→ WHAT IS BEING ASKED
Your answer should reproduce every line of the material in which the word "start" occurs.

→ DATASET EXTRACT
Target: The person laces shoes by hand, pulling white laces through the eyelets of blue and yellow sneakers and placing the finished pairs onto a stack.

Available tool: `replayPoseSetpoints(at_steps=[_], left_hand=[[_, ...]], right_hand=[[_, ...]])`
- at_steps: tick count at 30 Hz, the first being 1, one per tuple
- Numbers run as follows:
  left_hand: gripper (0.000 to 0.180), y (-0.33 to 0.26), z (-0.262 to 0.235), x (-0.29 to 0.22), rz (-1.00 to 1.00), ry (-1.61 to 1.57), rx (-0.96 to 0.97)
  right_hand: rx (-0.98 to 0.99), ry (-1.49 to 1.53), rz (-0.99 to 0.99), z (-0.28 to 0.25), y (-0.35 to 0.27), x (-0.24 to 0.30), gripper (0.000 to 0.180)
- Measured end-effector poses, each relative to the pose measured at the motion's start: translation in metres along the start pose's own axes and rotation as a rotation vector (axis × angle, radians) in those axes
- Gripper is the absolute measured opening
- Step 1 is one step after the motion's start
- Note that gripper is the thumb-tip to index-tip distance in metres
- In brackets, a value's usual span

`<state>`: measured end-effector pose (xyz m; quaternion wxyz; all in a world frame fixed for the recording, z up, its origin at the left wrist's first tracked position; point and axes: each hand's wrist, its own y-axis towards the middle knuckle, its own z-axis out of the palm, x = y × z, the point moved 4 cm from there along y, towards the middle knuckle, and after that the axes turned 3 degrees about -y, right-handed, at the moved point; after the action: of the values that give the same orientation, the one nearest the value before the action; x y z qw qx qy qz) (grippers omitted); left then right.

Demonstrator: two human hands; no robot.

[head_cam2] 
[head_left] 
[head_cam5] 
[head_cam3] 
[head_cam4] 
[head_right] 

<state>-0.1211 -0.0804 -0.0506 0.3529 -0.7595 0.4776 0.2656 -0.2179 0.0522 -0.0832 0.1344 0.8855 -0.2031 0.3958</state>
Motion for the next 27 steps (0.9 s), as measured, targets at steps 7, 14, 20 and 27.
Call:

→ RESPONSE TO THE EXERCISE
- Measured end-effector poses, each relative to the pose measured at the motion's start: translation in metres along the start pose's own axes and rotation as a rotation vector (axis × angle, radians) in those axes
- Step 1 is one step after the motion's start

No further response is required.